Developing GHC for a Living: Interview with Vladislav Zavialov

Approximately a year ago, I wrote an article with a bold title: “Why Dependent Haskell is the Future of Software Development”. Here is its quick summary: Haskell is nice. Dependent types are also nice. Haskell with dependent types would be doubly nice. We at Serokell are doing our part to make this happen.

And a year later, I’m happy to report that I’ve made some good progress in this direction, with help and guidance from Simon Peyton Jones and Richard Eisenberg. But for me this is more than just work, it’s a personal journey. I always found compiler engineering interesting, and it’s extremely fulfilling to work on something I like.

That’s why I’m eager to share it with everyone who would listen, or, even better, get involved. For example, I put together https://ghc.dev/, a cheatsheet to help anyone get started with contributing to GHC. So if you ever feel like adding a GHC feature, especially one that is related to dependent types, and don’t know where to get started, one option is to start by dropping me a message on Twitter.

But this line of work is not trivial. Like other areas of software engineering, working on a compiler is challenging and requires thinking deeply about hard problems. That’s why it helps immensely to have the opportunity to immerse yourself into the problem space, to work on this full time at Serokell. What follows is a small dive into the thoughts and opinions of a randomly sampled GHC contributor, i.e. me :-) Read on if you’re interested in what sort of person ends up working on a Haskell compiler and to see some of the latest results of improving GHC.

– What does your work on GHC involve? What did you do in 2019 and what are your plans for 2020?

My GHC activities fall into two categories: social and technical. The social activities are about discussing language design, and going through the GHC proposal process to get my preferred design decisions accepted. In that regard, I (co-)wrote several proposals in 2019:

In general, I’m trying to nudge Haskell in a direction that brings it closer Dependent Haskell. I have outlined my vision in a meta-proposal, #236 Grand Class Unification. I also routinely participate in the discussion of proposals by other people, as long as they are relevant to my work.

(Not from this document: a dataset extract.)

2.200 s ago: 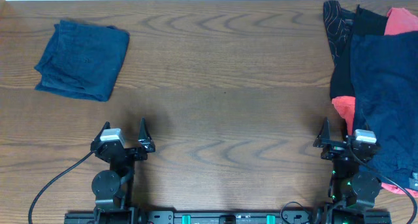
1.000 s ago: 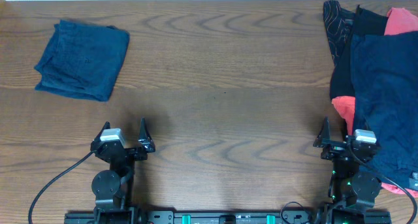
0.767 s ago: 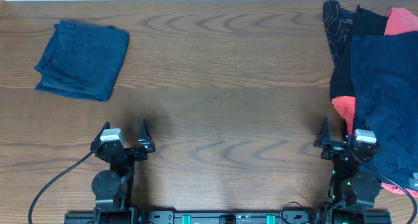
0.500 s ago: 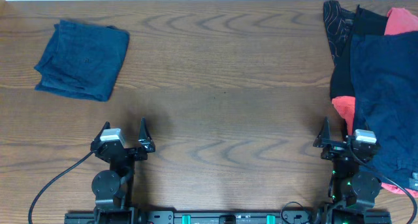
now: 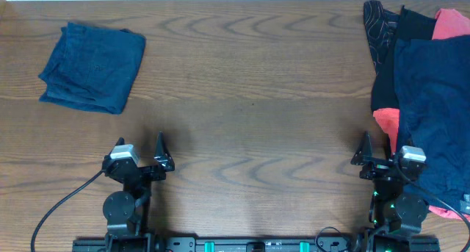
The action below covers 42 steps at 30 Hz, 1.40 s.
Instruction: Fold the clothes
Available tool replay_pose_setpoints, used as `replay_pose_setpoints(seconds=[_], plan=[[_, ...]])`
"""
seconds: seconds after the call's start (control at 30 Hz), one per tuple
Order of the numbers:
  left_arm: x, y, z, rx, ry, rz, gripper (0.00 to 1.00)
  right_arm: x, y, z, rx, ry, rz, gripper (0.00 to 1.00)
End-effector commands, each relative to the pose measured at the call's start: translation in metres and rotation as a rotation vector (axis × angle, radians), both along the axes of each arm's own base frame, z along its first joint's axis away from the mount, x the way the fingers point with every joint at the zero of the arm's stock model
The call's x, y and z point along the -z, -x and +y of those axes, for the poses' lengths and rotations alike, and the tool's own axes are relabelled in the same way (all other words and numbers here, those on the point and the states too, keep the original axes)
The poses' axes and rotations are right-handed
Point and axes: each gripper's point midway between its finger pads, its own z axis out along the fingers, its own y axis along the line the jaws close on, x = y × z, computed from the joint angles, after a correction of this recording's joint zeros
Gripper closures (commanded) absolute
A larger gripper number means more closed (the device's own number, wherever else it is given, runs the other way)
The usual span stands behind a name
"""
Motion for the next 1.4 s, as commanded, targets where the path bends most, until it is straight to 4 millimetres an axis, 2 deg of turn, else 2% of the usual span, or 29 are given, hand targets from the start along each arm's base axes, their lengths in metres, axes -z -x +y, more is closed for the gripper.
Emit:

The technical activities involve implementing the designs that were accepted by the community and also internal improvements. That’s the part I prefer because I’m first and foremost a software engineer, not a community manager. Here are the things I managed to get upstream in 2019:

  1. GHC’s parser can now report multiple parse errors.
  2. The “happy” parser generator (used by GHC) now handles higher-rank non-terminals correctly. Also, shift/reduce conflicts can be resolved with a new %shiftpragma.
  3. forall is now always a keyword in types.
  4. (.) is now a valid type operator.
  5. A new parser architecture with a late validation step, applied to disambiguate between arrow commands, expressions, and patterns.
  6. Identical treatment for implicitly quantified type and kind variables.
  7. Guard CUSKs (complete user-supplied kind signatures) behind a language pragma.
  8. A new Template Haskell function, reifyType.
  9. Standalone kind signatures, a new feature that allows one to write kind signatures for data types, classes, type synonyms, and type families.
  10. Whitespace-based lexical rules for (!), (~), ($), ($$), and (@).
  11. Meaning-preserving parsing rules for {-# SCC ... #-} annotations.
  12. Conservative parenthesization of the * kind syntax in the pretty-printer.

Also, I made a few minor improvements to the test suite, removed dead code here and there, and did other small refactorings of the “while I’m in town” nature. You can scroll through my commits to see the exact changes: https://github.com/ghc/ghc/commits?author=int-index

As to the plans for 2020, I was happy to learn that Artem Kuztensov would join my team on a permanent basis. My most optimistic estimates are that in the third quarter of the year we will be done with the term/type unification in the parser and the renamer, and then we can focus on the type checker.

– Is there a dream project that you want to work on someday?

I’m an idealist, and I believe that a perfect programming language with perfect tooling (or, at least, Pareto-optimal language and tooling) can exist. This is in contrast to people who just see languages as tools to get the job done. For them, a language is probably as good as the libraries available for their tasks. For me, a programming language is an instrument of thought, and I’d like this instrument to be as versatile as possible. But, of course, I dare not claim to know what a perfect language would look like.

At this stage of my life, I’m just trying to figure out what makes a language good. It’s quite clear that static types are important to guarantee correctness. And it’s also clear that the type system must be very powerful (including dependent types) to express any interesting properties. However, it is less clear how to design a type system that not only has all the cool features, but also an efficient type checker. There are also many other concerns besides correctness, such as runtime performance, distributed computation, modularity, and so on.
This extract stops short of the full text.